**Problem requirements:** Would you repeat each line below precisely as it stands?

**Provided data:**

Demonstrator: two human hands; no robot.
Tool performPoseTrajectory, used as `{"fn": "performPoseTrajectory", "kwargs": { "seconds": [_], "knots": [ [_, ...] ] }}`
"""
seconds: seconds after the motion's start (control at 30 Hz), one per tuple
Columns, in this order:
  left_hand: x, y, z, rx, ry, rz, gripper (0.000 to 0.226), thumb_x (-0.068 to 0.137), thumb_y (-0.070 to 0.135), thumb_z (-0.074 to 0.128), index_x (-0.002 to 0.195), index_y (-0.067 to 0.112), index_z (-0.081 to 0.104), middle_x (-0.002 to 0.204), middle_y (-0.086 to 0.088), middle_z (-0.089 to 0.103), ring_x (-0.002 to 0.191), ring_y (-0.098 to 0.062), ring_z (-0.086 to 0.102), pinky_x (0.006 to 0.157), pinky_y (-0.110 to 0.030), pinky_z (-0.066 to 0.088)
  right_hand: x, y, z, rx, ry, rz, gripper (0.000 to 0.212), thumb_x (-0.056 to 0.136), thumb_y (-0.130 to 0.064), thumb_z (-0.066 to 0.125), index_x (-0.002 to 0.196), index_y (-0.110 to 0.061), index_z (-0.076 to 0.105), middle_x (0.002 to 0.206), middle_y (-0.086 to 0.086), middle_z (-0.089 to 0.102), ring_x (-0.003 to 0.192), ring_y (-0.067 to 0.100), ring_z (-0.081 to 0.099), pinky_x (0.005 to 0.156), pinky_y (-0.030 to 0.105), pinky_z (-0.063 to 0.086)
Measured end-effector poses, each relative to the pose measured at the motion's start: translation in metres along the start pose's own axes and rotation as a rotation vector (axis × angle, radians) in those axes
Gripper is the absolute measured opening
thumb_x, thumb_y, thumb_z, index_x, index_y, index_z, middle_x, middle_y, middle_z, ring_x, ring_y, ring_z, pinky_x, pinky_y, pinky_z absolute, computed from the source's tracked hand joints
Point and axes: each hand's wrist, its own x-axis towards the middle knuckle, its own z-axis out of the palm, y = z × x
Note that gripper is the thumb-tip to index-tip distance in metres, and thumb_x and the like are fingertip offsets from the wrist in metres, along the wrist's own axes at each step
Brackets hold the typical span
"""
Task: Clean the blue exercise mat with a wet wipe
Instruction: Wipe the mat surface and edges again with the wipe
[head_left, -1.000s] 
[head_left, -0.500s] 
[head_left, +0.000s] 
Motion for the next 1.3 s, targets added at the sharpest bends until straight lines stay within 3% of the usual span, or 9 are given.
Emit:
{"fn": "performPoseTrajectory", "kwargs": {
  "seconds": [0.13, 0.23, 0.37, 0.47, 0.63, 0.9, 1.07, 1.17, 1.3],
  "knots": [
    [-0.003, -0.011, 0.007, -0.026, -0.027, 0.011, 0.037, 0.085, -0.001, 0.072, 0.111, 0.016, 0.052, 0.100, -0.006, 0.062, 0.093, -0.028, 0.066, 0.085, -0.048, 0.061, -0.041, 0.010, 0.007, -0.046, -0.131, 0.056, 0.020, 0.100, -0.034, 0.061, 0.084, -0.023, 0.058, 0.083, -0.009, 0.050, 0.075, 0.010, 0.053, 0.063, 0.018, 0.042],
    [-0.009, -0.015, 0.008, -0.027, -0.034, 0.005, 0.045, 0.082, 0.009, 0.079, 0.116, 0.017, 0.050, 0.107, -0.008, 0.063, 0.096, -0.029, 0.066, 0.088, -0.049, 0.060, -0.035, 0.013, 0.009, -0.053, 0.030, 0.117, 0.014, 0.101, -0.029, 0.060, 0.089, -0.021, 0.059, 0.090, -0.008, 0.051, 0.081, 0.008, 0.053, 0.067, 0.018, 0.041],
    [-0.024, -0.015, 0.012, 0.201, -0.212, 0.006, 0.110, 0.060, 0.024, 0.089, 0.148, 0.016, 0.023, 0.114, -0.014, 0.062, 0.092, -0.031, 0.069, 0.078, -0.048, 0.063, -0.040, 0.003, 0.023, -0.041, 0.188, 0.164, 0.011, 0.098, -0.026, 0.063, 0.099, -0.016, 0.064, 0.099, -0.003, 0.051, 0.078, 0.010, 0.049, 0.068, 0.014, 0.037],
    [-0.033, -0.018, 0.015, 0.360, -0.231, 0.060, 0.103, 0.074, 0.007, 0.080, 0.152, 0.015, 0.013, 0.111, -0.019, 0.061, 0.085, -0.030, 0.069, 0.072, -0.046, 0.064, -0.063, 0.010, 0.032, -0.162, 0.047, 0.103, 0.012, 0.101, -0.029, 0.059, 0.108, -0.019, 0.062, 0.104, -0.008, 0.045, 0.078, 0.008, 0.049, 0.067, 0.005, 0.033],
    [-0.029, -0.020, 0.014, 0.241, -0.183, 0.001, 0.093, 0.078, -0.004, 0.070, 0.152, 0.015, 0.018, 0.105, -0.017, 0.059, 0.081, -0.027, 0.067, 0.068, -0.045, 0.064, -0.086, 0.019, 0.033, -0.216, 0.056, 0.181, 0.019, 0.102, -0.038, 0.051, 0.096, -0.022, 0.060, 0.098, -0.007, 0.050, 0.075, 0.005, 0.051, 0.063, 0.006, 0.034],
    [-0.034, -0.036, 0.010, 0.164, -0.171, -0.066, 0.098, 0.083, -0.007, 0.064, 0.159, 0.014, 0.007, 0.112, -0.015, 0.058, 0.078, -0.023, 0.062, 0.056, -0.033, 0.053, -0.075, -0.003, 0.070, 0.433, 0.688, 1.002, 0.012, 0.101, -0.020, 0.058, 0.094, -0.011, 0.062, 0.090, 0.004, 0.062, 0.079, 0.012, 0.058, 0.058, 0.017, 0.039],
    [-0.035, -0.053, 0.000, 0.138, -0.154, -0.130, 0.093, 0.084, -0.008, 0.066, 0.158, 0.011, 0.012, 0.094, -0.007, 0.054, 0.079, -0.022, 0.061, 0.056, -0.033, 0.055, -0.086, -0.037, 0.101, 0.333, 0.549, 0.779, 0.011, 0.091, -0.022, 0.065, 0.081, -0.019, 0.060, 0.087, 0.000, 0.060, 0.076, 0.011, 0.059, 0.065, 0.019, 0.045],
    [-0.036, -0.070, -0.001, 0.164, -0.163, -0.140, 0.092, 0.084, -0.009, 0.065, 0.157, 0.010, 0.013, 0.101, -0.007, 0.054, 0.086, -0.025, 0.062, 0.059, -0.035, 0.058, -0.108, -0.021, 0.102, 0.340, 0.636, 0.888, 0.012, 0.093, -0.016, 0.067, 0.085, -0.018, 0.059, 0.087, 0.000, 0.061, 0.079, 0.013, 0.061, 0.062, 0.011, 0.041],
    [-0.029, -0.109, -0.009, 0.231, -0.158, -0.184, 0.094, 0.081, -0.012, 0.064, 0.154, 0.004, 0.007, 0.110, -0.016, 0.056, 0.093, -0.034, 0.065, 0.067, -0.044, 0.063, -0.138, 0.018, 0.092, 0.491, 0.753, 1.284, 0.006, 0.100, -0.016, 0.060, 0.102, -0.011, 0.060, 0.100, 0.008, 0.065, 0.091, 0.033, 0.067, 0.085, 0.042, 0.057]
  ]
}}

**Output of the task:**
Demonstrator: two human hands; no robot.
Tool performPoseTrajectory, used as `{"fn": "performPoseTrajectory", "kwargs": { "seconds": [_], "knots": [ [_, ...] ] }}`
"""
seconds: seconds after the motion's start (control at 30 Hz), one per tuple
Columns, in this order:
  left_hand: x, y, z, rx, ry, rz, gripper (0.000 to 0.226), thumb_x (-0.068 to 0.137), thumb_y (-0.070 to 0.135), thumb_z (-0.074 to 0.128), index_x (-0.002 to 0.195), index_y (-0.067 to 0.112), index_z (-0.081 to 0.104), middle_x (-0.002 to 0.204), middle_y (-0.086 to 0.088), middle_z (-0.089 to 0.103), ring_x (-0.002 to 0.191), ring_y (-0.098 to 0.062), ring_z (-0.086 to 0.102), pinky_x (0.006 to 0.157), pinky_y (-0.110 to 0.030), pinky_z (-0.066 to 0.088)
  right_hand: x, y, z, rx, ry, rz, gripper (0.000 to 0.212), thumb_x (-0.056 to 0.136), thumb_y (-0.130 to 0.064), thumb_z (-0.066 to 0.125), index_x (-0.002 to 0.196), index_y (-0.110 to 0.061), index_z (-0.076 to 0.105), middle_x (0.002 to 0.206), middle_y (-0.086 to 0.086), middle_z (-0.089 to 0.102), ring_x (-0.003 to 0.192), ring_y (-0.067 to 0.100), ring_z (-0.081 to 0.099), pinky_x (0.005 to 0.156), pinky_y (-0.030 to 0.105), pinky_z (-0.063 to 0.086)
Measured end-effector poses, each relative to the pose measured at the motion's start: translation in metres along the start pose's own axes and rotation as a rotation vector (axis × angle, radians) in those axes
Gripper is the absolute measured opening
thumb_x, thumb_y, thumb_z, index_x, index_y, index_z, middle_x, middle_y, middle_z, ring_x, ring_y, ring_z, pinky_x, pinky_y, pinky_z absolute, computed from the source's tracked hand joints
Point and axes: each hand's wrist, its own x-axis towards the middle knuckle, its own z-axis out of the palm, y = z × x
Note that gripper is the thumb-tip to index-tip distance in metres, and thumb_x and the like are fingertip offsets from the wrist in metres, along the wrist's own axes at each step
Brackets hold the typical span
"""
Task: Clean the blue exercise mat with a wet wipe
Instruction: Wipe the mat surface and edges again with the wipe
[head_left, -1.000s] 
[head_left, -0.500s] 
[head_left, +0.000s] 
Motion for the next 1.3 s, targets added at the sharpest bends until straight lines stay within 3% of the usual span, or 9 are given.
Emit:
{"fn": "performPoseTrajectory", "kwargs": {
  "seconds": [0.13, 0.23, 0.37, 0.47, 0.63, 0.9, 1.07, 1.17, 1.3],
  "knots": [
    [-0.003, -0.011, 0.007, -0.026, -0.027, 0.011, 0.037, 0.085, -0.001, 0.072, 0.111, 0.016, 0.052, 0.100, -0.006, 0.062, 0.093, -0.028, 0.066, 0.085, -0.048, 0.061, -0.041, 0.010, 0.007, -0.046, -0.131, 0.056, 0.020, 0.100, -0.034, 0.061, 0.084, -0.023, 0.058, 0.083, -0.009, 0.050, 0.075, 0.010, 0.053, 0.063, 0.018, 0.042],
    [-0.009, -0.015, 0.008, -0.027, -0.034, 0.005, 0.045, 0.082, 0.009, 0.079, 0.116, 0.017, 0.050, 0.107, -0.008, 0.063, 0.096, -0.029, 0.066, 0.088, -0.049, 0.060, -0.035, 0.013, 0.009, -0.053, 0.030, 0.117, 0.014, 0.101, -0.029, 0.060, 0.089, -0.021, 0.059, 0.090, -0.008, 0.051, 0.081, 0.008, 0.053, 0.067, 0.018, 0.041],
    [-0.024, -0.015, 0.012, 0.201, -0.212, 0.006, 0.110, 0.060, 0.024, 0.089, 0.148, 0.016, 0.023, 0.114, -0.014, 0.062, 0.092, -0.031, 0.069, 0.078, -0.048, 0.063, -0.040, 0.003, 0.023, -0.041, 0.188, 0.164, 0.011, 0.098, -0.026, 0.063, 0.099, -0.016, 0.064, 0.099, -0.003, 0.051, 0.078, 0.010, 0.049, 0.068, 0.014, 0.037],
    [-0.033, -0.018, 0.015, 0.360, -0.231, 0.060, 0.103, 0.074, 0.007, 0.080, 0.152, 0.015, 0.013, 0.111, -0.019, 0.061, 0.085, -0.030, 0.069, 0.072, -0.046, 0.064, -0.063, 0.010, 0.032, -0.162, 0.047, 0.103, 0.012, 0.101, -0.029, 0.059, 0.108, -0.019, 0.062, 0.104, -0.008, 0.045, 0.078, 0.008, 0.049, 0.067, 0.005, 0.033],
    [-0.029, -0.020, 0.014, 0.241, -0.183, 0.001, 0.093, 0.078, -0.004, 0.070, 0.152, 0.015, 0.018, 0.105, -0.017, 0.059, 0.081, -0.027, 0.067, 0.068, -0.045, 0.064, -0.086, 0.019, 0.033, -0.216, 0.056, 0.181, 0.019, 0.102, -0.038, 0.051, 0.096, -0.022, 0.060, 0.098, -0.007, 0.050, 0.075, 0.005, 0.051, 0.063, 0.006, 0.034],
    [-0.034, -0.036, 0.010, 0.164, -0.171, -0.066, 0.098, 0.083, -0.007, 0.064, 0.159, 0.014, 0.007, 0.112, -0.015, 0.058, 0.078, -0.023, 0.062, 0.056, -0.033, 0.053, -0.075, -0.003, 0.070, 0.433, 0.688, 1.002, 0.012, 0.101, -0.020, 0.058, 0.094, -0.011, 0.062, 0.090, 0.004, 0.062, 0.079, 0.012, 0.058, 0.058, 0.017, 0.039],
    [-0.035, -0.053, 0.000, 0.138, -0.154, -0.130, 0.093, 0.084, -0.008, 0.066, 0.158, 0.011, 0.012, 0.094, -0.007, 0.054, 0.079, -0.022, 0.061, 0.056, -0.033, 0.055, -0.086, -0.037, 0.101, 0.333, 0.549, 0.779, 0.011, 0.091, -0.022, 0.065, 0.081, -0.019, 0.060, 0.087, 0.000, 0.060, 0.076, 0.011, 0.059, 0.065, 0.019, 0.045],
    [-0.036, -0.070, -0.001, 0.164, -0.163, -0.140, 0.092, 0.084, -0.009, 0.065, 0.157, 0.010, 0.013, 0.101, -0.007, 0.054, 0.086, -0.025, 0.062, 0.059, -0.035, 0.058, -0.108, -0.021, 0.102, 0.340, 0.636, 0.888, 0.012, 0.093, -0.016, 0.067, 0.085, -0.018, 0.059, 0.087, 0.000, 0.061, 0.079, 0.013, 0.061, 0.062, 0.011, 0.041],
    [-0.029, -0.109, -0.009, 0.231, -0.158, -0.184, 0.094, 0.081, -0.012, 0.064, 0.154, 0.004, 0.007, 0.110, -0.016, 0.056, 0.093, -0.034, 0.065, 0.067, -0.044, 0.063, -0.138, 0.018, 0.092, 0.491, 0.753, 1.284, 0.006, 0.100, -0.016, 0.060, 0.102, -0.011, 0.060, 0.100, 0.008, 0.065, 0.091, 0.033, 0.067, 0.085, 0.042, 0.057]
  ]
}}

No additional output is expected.